• Work order: Could you reproduce the material below exactly, from the line containing "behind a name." through its last line, and leave out everything else?

• Data provided:
==========
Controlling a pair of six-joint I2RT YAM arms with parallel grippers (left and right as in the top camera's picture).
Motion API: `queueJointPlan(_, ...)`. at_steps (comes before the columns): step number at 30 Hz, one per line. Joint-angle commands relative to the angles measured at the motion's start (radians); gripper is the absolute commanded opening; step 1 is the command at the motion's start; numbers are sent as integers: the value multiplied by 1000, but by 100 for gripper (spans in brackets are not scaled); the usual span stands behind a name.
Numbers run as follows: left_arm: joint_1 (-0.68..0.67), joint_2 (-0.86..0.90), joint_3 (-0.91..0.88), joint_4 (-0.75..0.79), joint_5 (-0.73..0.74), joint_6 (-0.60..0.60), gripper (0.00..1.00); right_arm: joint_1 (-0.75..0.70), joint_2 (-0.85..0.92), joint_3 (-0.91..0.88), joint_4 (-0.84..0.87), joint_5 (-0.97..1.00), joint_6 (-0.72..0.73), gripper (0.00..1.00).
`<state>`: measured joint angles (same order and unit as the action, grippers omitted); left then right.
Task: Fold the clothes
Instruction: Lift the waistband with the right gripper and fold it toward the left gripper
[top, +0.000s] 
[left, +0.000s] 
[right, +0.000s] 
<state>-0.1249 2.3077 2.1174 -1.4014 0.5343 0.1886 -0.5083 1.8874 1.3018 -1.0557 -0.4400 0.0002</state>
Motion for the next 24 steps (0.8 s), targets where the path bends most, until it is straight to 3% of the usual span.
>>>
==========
• Result:
Motion API: `queueJointPlan(_, ...)`. at_steps (comes before the columns): step number at 30 Hz, one per line. Joint-angle commands relative to the angles measured at the motion's start (radians); gripper is the absolute commanded opening; step 1 is the command at the motion's start; numbers are sent as integers: the value multiplied by 1000, but by 100 for gripper (spans in brackets are not scaled); the usual span stands behind a name.
Numbers run as follows: left_arm: joint_1 (-0.68..0.67), joint_2 (-0.86..0.90), joint_3 (-0.91..0.88), joint_4 (-0.75..0.79), joint_5 (-0.73..0.74), joint_6 (-0.60..0.60), gripper (0.00..1.00); right_arm: joint_1 (-0.75..0.70), joint_2 (-0.85..0.92), joint_3 (-0.91..0.88), joint_4 (-0.84..0.87), joint_5 (-0.97..1.00), joint_6 (-0.72..0.73), gripper (0.00..1.00).
`<state>`: measured joint angles (same order and unit as the action, grippers omitted); left then right.
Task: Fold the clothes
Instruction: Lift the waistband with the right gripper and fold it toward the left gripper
[top, +0.000s] 
[left, +0.000s] 
[right, +0.000s] 
<state>-0.1249 2.3077 2.1174 -1.4014 0.5343 0.1886 -0.5083 1.8874 1.3018 -1.0557 -0.4400 0.0002</state>
Motion for the next 24 steps (0.8 s), targets where the path bends most, until it is straight to 3% of the usual span.
>>>

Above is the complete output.